> [About this exercise] Two lines in the listing below mark the span: one contains "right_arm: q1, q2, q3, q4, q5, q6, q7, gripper" and one contains "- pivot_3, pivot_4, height". Reproduce both of them and everything between, exactly.
##############################
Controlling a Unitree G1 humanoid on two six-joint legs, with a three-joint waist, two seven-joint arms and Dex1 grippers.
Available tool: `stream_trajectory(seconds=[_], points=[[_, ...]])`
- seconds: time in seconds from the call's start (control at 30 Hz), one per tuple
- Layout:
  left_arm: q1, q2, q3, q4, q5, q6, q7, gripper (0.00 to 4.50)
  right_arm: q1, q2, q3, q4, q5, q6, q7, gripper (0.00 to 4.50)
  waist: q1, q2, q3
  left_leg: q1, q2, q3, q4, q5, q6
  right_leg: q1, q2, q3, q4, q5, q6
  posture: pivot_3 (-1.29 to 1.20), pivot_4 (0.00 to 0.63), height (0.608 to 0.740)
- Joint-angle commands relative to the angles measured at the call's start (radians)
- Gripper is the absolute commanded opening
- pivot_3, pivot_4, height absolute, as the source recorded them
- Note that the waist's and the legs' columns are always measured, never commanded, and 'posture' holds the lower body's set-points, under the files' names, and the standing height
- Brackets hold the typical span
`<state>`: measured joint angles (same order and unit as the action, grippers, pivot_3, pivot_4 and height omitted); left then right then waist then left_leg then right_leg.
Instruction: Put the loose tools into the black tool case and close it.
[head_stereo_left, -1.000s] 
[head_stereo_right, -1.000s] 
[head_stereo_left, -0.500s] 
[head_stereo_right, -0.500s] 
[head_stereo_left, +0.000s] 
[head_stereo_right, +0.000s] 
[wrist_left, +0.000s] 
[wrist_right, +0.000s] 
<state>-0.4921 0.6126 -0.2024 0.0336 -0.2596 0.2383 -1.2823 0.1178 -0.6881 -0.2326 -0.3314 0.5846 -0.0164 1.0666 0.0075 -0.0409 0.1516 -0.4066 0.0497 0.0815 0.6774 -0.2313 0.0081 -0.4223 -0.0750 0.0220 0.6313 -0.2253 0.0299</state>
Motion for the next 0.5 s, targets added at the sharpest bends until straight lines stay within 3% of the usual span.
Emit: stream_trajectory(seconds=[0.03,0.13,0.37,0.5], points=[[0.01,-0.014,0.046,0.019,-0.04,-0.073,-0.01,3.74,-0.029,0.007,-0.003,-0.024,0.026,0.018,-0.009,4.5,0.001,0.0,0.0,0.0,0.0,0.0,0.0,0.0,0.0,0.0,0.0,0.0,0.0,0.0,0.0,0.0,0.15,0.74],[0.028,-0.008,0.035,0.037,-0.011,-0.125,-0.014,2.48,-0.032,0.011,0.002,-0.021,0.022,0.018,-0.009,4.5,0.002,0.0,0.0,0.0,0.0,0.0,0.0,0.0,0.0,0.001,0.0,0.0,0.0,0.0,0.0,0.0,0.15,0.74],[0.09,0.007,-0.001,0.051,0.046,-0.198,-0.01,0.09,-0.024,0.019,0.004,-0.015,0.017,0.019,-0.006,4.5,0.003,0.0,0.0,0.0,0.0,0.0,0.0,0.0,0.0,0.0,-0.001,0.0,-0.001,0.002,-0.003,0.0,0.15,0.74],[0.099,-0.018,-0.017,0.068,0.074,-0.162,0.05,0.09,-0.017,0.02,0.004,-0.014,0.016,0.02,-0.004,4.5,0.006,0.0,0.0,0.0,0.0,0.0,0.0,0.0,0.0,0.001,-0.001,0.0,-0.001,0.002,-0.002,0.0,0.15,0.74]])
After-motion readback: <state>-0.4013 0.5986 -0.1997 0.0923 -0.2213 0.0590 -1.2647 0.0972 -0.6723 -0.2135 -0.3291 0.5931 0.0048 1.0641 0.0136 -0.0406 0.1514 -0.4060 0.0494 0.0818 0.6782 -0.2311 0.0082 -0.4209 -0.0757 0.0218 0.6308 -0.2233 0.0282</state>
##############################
> [Answer area]
  right_arm: q1, q2, q3, q4, q5, q6, q7, gripper (0.00 to 4.50)
  waist: q1, q2, q3
  left_leg: q1, q2, q3, q4, q5, q6
  right_leg: q1, q2, q3, q4, q5, q6
  posture: pivot_3 (-1.29 to 1.20), pivot_4 (0.00 to 0.63), height (0.608 to 0.740)
- Joint-angle commands relative to the angles measured at the call's start (radians)
- Gripper is the absolute commanded opening
- pivot_3, pivot_4, height absolute, as the source recorded them

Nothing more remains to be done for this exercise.